Sin embargo, se observaron diferentes niveles de precisión en diferentes lugares del mundo y, en general, el modelo basado en aprendizaje automático (ML), aún no superó el rendimiento de la metodología basada en la física existente, lo que pone de relieve las posibles limitaciones de basarse únicamente en pronósticos estacionales basados en ML.

"Será importante aprovechar los beneficios de estos modelos rápidos basados en aprendizaje automático para acelerar las mejoras en los pronósticos estacionales, sin perder el respaldo de la comprensión de la atmósfera basada en la física", afirma Adam Scaife, director de pronósticos a largo plazo del Met Office.

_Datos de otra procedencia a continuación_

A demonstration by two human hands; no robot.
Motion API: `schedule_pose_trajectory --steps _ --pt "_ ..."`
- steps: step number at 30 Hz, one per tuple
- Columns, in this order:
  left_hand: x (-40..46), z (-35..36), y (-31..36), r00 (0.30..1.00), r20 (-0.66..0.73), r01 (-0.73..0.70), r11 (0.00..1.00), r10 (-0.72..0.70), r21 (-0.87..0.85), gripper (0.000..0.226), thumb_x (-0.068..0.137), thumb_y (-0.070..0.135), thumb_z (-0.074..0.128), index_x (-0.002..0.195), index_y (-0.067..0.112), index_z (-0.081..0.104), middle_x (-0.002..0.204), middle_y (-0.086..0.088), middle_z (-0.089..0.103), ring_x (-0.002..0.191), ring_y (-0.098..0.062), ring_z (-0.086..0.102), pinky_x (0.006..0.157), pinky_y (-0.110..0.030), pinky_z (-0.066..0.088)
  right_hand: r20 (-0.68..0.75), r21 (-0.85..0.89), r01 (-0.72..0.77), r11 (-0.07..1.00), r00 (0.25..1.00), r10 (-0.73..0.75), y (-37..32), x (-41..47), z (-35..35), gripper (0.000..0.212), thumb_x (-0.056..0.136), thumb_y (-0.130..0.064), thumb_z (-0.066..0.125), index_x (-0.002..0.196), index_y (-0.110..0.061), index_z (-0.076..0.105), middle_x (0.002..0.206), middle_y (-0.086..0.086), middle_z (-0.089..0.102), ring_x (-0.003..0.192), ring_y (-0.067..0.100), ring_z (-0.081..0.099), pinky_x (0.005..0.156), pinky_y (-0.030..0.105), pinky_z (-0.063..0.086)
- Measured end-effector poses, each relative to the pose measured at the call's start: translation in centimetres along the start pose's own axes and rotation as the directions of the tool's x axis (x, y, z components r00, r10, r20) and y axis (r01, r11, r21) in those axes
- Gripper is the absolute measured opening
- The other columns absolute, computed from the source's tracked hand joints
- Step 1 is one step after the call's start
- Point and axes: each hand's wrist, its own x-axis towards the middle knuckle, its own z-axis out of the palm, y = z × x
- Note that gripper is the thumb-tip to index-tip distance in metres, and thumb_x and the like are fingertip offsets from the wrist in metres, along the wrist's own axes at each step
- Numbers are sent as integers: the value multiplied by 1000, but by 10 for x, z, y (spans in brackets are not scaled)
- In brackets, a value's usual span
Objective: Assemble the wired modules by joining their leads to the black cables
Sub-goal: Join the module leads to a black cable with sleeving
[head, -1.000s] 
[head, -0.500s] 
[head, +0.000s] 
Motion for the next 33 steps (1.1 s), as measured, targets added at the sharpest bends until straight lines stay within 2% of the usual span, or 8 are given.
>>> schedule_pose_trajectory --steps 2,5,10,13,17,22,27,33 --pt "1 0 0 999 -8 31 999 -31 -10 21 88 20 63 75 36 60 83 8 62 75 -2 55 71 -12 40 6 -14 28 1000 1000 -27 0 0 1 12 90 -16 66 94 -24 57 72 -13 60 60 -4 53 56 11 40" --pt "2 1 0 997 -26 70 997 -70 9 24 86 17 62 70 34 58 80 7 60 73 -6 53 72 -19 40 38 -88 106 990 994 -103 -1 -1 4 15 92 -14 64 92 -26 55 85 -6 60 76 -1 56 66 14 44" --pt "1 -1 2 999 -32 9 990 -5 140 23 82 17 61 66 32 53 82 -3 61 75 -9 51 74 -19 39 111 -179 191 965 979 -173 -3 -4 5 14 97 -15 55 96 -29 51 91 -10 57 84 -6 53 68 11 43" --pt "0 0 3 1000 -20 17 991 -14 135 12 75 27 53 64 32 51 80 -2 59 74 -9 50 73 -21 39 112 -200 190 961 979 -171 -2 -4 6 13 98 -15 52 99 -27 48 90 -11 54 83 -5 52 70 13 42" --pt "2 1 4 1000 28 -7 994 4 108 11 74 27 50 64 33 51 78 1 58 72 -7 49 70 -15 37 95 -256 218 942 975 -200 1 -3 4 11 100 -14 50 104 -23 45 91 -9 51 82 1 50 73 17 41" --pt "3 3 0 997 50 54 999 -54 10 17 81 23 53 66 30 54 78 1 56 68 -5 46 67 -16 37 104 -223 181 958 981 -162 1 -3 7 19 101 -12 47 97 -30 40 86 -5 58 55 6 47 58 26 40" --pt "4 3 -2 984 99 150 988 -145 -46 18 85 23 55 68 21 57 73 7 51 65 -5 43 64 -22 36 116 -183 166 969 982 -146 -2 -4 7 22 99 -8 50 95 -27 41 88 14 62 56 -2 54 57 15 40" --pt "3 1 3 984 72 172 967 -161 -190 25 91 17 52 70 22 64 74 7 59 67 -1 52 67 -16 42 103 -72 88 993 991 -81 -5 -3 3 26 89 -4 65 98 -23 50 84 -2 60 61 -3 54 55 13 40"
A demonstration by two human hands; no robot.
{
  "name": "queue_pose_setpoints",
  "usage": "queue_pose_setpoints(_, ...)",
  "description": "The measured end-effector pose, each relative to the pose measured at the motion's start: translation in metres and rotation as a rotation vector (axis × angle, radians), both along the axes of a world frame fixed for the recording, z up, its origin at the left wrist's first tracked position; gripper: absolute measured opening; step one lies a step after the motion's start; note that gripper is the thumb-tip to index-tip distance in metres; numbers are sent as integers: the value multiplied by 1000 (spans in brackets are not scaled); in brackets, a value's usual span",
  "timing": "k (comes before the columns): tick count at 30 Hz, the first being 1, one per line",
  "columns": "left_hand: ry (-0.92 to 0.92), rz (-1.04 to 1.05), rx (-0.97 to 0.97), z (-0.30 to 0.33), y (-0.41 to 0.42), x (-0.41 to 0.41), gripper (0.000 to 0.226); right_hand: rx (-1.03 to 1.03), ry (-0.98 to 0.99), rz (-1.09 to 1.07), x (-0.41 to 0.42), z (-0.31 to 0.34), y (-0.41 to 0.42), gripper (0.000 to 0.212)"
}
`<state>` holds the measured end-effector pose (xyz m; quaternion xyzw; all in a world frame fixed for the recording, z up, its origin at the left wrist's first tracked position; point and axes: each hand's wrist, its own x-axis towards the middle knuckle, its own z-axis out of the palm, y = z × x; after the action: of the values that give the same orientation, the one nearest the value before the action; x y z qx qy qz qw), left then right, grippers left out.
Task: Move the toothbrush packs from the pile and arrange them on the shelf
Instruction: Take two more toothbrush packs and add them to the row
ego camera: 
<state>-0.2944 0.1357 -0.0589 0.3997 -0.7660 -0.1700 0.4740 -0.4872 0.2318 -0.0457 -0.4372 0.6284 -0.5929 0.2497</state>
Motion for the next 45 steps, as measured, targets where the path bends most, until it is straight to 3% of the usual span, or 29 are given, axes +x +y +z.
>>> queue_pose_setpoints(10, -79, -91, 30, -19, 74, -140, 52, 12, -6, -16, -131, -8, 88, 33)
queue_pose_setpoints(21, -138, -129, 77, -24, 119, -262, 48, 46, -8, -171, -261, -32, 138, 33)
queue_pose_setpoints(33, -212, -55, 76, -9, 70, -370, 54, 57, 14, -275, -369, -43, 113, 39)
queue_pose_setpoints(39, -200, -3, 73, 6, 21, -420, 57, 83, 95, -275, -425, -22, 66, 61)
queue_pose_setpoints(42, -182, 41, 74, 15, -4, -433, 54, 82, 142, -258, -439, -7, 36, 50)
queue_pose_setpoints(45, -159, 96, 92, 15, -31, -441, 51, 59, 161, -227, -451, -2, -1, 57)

¿Podría el aprendizaje automático mejorar la previsión estacional?
Los investigadores probaron el modelo de IA con datos de los últimos 23 inviernos del hemisferio norte. Imagen: Adobe.

Este estudio de prueba de concepto representa un paso importante hacia la próxima generación de pronósticos meteorológicos y enfatiza el enfoque continuo del Servicio Meteorológico para mejorar el poder de la inteligencia meteorológica.

“Es un momento emocionante para el aprendizaje automático en las ciencias de la tierra, ya que estamos avanzando más allá del clima a medio plazo hacia escalas temporales estacionales y más largas”, explica Oliver Watt-Meyer, científico investigador principal de modelización climática en Ai2.

Es un momento emocionante para el aprendizaje automático en las ciencias de la tierra, ya que estamos avanzando más allá del clima a medio plazo hacia escalas temporales estacionales y más largas.

Es importante destacar que será necesario dejar de predecir únicamente las condiciones atmosféricas y comenzar a incluir el océano junto con otros componentes del sistema climático.

Los investigadores afirman que se necesita más investigación para comprender mejor las oportunidades y limitaciones de fusionar las fortalezas de la física y los pronósticos basados en IA/ML para obtener predicciones fiables a corto y largo plazo.

Referencia de la noticia

Skilful global seasonal predictions from a machine learning weather model trained on reanalysis data, npj Climate and atmospheric science, August 2025. Kent, C. et al.